Há ainda a diferenciação em 3 modalidades: libertadora, piedosa e a morte econômica ou eugênica[3].

A eutanásia é muito discutida pelo biodireito e bioética, causa ainda muitas divergências de opinião e é um assunto muito polêmico, tanto no âmbito do Direito quanto da sociedade. O desfecho ocorrido no caso da americana Terri Schiavo em que o marido entrou com um pedido judicial para desligar os aparelhos da esposa que estava há 15 anos em estado vegetativo, contra a família dela que esperava uma remota recuperação, reascendeu no mundo as discussões acerca do tema.

Para as pessoas que estão a favor da prática, a justificativa é aliviar a dor e o sofrimento de pessoas que não possuem chances reais de recuperação, em um estado em que a melhora não é vislumbrada pelos médicos, dando à pessoa a possibilidade de dar fim à sua vida. Para aqueles que são contra a prática, a eutanásia é dar direito à pessoa para cometer suicídio, já que ela poderia autorizar o fim de sua vida.

Depois do exposto acima, posso dizer que sou a favor apenas da eutanásia voluntária, mas não de uma forma geral.

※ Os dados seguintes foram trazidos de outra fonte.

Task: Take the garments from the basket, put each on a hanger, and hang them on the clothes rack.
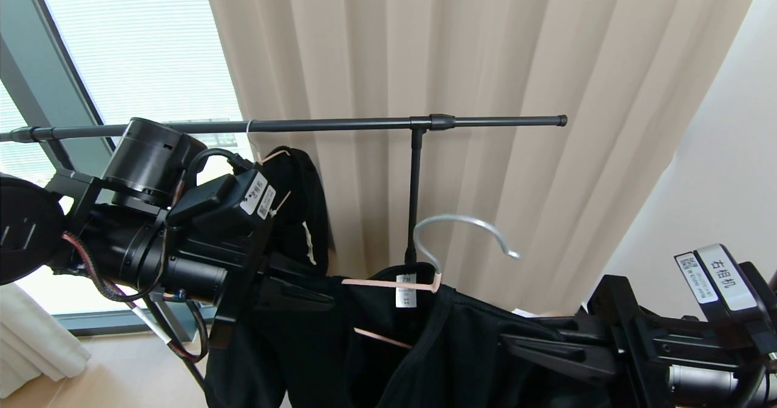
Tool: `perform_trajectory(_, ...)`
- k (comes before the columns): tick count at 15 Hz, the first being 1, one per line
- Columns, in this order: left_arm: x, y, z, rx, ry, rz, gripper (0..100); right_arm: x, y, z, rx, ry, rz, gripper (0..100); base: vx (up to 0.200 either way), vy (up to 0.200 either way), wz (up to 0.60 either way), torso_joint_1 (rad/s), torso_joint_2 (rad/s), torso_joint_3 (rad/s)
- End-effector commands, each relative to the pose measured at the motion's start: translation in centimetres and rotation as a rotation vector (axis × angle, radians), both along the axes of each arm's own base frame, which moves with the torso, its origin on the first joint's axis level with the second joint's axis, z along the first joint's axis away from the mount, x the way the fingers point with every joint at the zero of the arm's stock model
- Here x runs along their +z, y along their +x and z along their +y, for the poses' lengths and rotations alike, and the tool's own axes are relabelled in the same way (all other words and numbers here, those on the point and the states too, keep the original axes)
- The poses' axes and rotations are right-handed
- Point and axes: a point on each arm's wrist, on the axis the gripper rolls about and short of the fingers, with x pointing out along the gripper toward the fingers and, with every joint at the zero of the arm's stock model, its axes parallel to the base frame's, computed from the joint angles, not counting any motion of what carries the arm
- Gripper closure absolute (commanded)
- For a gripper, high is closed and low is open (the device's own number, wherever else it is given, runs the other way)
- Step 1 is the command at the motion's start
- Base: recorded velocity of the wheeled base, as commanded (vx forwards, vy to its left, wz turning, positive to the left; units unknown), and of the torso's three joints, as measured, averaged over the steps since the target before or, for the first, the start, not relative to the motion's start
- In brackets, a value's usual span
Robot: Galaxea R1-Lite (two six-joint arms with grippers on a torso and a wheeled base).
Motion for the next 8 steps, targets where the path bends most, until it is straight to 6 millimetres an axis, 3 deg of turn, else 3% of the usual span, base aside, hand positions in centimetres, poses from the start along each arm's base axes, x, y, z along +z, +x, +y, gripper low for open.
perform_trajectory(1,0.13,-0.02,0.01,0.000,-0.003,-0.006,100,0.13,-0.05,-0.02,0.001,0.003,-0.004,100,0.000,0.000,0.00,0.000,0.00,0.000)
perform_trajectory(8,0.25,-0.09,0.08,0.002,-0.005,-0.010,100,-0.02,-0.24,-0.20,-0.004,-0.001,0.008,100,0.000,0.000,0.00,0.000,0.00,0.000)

Acredito que quando a pessoa, enferma, ainda possui consciência suficiente para expressar sua vontade de terminar com seu sofrimento, ela deve ser ouvida, cabendo ai a análise dos médicos para verificar se realmente foram feitos todos procedimentos possíveis e existentes para se chegar à cura. Sou a favor portanto, da eutanásia ativa e voluntária, libertadora, quando o indivíduo opta pelo fim de sua vida se libertando do sofrimento em que está vivendo. Sou a favor também da eutanásia passiva voluntária, que consiste naquela em que o indivíduo expressa sua vontade de não iniciar um tratamento ou interrompê-lo, pois este ao invés de prolongar sua vida, apenas adiaria a hora de sua morte, uma vez que não existe cura ou tratamento eficaz para a sua doença.

Não considero nenhuma dessas práticas como sendo suicídio. Na minha análise o suicídio é uma decisão tomada voluntariamente para dar fim à sua vida, mas sem o motivo da doença grave incurável. Portanto, acredito que esse fator seja determinante para analisar se a eutanásia é suicídio ou não.

Nas palavras de DURKHEIM[4], sobre o suicídio egoísta:

"O egoísmo é um estado onde os laços entre o indivíduo e os outros na sociedade são fracos. Uma vez que o indivíduo está fracamente ligado à sociedade, terminar sua vida terá pouco impacto no resto da sociedade. Em outras palavras, existem poucos laços sociais para impedir que o indivíduo se mate

Durkheim ainda analisa a existência de outros tipos de suicídio, mas nenhum deles demonstram o sofrimento real e irreparável devido a uma doença que está consumindo poucoapouco o indivíduo.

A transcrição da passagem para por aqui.